Template literals are the simplest way to build sitemap XML. The structure is predictable, the data is trusted (it’s your own content), and you avoid adding a dependency for something this straightforward:

const sitemap = `<?xml version="1.0" encoding="UTF-8"?>
<urlset xmlns="http://www.sitemaps.org/schemas/sitemap/0.9">
  ${staticPages.map(page => `
  <url>
    <loc>${siteUrl}${page.url}</loc>
    <changefreq>${page.changefreq}</changefreq>
    <priority>${page.priority}</priority>
  </url>`).join('')}
  
  ${projects.map(project => `
  <url>
    <loc>${siteUrl}projects/${project.id}</loc>
    <lastmod>${project.data.publishDate.toISOString()}</lastmod>
    <changefreq>monthly</changefreq>
    <priority>0.8</priority>
  </url>`).join('')}
  
  ${tutorials.map(tutorial => `
  <url>
    <loc>${siteUrl}tutorials/${tutorial.id}</loc>
    <lastmod>${tutorial.data.publishDate.toISOString()}</lastmod>
    <changefreq>monthly</changefreq>
    <priority>0.7</priority>
  </url>`).join('')}
  
  ${categories.map(category => `
  <url>
    <loc>${siteUrl}category/${category.data.slug || category.id}</loc>
    <changefreq>weekly</changefreq>
    <priority>0.7</priority>
  </url>`).join('')}
</urlset>`;

project.id is the content collection entry’s filename without the extension — so src/content/projects/simple-router.mdx becomes "simple-router". toISOString() formats dates as 2024-01-15T10:30:00.000Z, which is the required format for <lastmod> tags.

The category.data.slug || category.id fallback handles cases where a category defines a custom slug in its frontmatter.
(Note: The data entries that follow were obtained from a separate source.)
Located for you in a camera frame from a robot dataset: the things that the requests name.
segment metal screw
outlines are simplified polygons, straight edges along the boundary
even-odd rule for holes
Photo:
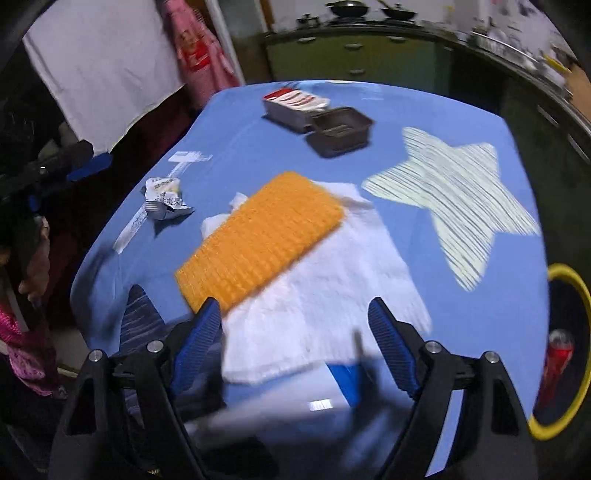
[[[490,350],[484,354],[484,358],[486,358],[492,364],[498,363],[501,359],[498,353],[491,352]]]
[[[88,360],[91,362],[98,362],[101,358],[103,358],[103,352],[100,350],[93,350],[88,354]]]
[[[148,352],[150,352],[150,353],[158,353],[163,348],[164,348],[164,344],[160,340],[152,340],[148,344]]]
[[[441,344],[439,342],[435,342],[433,340],[428,341],[425,343],[425,348],[429,353],[439,353],[441,352]]]

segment wok
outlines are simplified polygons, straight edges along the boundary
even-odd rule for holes
[[[384,7],[382,8],[382,12],[388,17],[393,20],[410,20],[414,17],[417,13],[413,12],[412,10],[407,10],[406,8],[402,7],[400,4],[394,4],[394,7],[389,6],[386,2],[382,0],[378,0]]]
[[[364,16],[369,7],[359,0],[340,0],[326,4],[330,11],[341,18],[359,18]]]

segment hanging towel
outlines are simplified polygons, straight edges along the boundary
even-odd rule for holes
[[[222,375],[256,383],[317,362],[380,357],[367,310],[382,297],[394,316],[423,334],[431,319],[404,260],[373,204],[353,184],[317,183],[345,210],[341,225],[260,292],[224,317]],[[246,197],[231,202],[237,209]],[[207,218],[207,238],[227,220]]]
[[[147,0],[57,0],[24,44],[72,130],[97,154],[183,85]]]
[[[206,27],[200,13],[184,0],[167,0],[174,45],[181,73],[191,92],[194,107],[201,109],[220,90],[239,85],[217,38]]]

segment orange sponge
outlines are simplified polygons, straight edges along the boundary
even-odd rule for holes
[[[222,313],[263,287],[337,227],[337,199],[293,172],[278,175],[208,236],[177,270],[194,312],[207,297]]]

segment blue gripper pad
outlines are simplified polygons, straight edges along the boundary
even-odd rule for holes
[[[195,327],[174,359],[174,373],[170,388],[174,395],[188,390],[198,375],[209,347],[222,325],[219,303],[207,299],[196,314]]]
[[[368,322],[398,388],[415,398],[421,388],[416,375],[416,359],[395,326],[399,322],[381,299],[370,302]]]
If it doesn’t, we fall back to the filename-based ID.

One thing to watch for: if project.id ever contains special XML characters like & or <, the sitemap becomes invalid XML. In practice, Astro content collection IDs are alphanumeric plus hyphens (derived from filenames), so this isn’t a real problem for this portfolio. If you extend this pattern to content where IDs could contain arbitrary characters, add an XML escape function.

Returning the Response and Making It Discoverable

return new Response(sitemap, {
  headers: {
    'Content-Type': 'application/xml; charset=utf-8',
  },
});

The Content-Type header is what tells browsers and crawlers this is XML. Without it, some tools will treat the response as plain text and fail to parse it.

Once your sitemap is live at /sitemap.xml, tell crawlers where to find it by adding a reference in public/robots.txt:

User-agent: *
Allow: /

Sitemap: https://jasontran.pages.dev/sitemap.xml

Then submit the URL manually in Google Search Console (Sitemaps section) and Bing Webmaster Tools. The robots.txt reference enables automatic discovery, but manual submission speeds up initial indexing.

A Bug Worth Knowing About

The original code filtered categories by c.data.type === 'project' before building category URLs. That filter always returns an empty array because the category schema doesn’t define a type field. If you’re building on this codebase, drop the filter and just map all categories directly — the version above reflects that fix.

Things That Break Quietly

If site is not configured in astro.config.mjs, the site parameter in GET comes back as undefined. The fallback to 'https://yoursite.com' means your sitemap silently produces wrong URLs. Better to fail loudly at build time:

export const GET: APIRoute = async ({ site }) => {
  if (!site) {
    throw new Error('site URL must be configured in astro.config.mjs');
  }
  // ...
};

Trailing slashes are another quiet issue. If trailingSlash is set to 'never' in your Astro config, make sure your sitemap URLs don’t have trailing slashes either. Search engines treat /projects and /projects/ as different URLs, and inconsistency here can split your crawl budget.

For performance context: on a site with 100 projects and 50 tutorials, the entire sitemap generation — reading from disk, building the XML string — takes roughly 65ms at build time. After that, the output is a static file served from CDN with zero runtime cost.